At the heart of southern Africa, Zimbabwe is, as you might expect, a good place to explore all that’s great about nature. Towards the west of the country where the border with Zambia is, you can see Victoria Falls, one of the Seven Natural Wonders of the World. While it’s possible to go on safari here, what else is there to see and do?
The Eastern Highlands region is a great place to be rewarded with spectacular views. This mountainous part of Zimbabwe looks over the rest of the country facing westwards, and to the east, Mozambique is visible. Lake Kariba in the north is another natural beauty spot where you’re sure to see some of the local wildlife.
What are the roads like in Zimbabwe?
Between Victoria Falls, Bulawayo, Masvingo and Mutare, the roads are in good condition. However, as a consequence of recent economic and political developments, some of the minor routes are in poor shape. Sticking to the highways and avoiding dirt roads in the more remote regions is a good idea.
What are Zimbabwean drivers like?
In general, drivers in Zimbabwe can be considerate. Given the cost of motoring there, there aren’t too many car owners in the country, but it’s important to be considerate yourself when on the road. This will reduce the risk of getting caught up in any unfortunate incidents.

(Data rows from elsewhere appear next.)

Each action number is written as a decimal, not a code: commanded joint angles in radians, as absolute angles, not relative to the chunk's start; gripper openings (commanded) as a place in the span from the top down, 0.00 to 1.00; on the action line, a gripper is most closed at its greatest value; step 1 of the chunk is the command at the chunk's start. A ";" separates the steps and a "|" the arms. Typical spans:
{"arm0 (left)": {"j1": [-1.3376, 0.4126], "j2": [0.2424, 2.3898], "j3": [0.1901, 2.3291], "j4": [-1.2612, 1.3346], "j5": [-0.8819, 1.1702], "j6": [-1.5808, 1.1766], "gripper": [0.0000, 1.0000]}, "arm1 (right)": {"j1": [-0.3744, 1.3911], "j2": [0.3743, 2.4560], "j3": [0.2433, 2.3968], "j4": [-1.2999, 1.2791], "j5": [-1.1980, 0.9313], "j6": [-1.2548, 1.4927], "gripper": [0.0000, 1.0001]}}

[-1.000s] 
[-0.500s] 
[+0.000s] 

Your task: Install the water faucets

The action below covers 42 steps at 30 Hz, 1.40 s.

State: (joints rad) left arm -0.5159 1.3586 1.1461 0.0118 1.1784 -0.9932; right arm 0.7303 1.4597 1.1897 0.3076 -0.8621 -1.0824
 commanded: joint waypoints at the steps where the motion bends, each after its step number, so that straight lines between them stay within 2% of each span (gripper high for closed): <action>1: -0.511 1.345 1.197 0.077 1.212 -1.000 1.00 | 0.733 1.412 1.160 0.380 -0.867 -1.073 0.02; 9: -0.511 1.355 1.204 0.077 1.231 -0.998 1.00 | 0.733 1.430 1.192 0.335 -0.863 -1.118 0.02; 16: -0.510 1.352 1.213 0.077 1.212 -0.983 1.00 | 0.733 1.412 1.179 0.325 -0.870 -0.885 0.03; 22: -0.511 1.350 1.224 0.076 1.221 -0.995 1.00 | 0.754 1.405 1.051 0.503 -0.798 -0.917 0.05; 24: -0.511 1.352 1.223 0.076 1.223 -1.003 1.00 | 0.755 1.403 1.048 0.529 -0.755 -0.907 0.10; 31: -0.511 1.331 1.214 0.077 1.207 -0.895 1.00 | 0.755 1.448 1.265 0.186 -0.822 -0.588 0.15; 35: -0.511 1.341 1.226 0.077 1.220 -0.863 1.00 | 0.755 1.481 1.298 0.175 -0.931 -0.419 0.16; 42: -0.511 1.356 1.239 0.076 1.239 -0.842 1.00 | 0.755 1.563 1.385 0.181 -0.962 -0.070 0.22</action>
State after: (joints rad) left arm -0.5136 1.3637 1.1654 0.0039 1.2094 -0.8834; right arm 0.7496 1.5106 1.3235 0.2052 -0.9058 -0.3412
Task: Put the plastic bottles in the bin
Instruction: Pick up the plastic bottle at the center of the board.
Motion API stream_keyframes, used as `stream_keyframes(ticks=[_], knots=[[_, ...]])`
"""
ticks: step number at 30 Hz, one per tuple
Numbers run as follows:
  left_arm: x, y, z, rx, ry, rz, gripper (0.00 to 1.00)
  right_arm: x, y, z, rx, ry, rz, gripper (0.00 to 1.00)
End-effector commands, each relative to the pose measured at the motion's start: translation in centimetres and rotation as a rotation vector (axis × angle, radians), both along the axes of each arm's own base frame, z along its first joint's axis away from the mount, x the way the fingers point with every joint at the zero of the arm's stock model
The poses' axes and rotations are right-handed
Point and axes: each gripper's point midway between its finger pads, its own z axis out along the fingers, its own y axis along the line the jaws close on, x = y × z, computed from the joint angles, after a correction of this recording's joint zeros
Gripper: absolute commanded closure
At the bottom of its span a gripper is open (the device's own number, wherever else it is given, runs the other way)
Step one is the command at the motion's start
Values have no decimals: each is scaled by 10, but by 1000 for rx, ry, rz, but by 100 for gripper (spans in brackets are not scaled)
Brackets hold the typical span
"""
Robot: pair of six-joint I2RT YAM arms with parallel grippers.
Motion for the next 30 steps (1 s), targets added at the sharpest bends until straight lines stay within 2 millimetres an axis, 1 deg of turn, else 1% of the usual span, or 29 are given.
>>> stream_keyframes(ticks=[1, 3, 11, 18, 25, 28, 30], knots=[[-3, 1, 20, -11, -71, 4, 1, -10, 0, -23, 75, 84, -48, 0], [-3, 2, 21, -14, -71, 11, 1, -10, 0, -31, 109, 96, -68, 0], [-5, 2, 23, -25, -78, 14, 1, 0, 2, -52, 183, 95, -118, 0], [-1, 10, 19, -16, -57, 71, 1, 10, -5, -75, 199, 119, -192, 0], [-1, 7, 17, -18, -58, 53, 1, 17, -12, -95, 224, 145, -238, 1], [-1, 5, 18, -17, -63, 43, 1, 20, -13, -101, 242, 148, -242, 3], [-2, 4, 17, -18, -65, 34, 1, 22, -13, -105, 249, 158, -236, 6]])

What are the best times to drive?
Driving at night is not the best thing to do. Due to a combination of sparse street lighting and the condition of many roads, driving when it’s dark can be filled with potential hazards. In the daytime, it’s worth avoiding evenings and early mornings in Harare and Bulawayo. Mid-morning to early evenings should be fine for driving.
What are the driving laws?
In Zimbabwe, it’s essential for your car to have a red hazard triangle, fire extinguisher, headlamp reflectors and a spare tyre. Everyone in the car must wear a seatbelt at all times, while drivers should have their driving licence and insurance documents with them. Registration documents are necessary too.
In Zimbabwe, road blocks manned by police are a common sight. Mainly, they’re erected to make sure you’re driving legally.
If you come across a toll on a major road, you’re expect to pay a fee between $1 and $5 for the privilege.
Fuel in Zimbabwe is more expensive than in neighbouring countries. Fuel shortages also happen on occasion.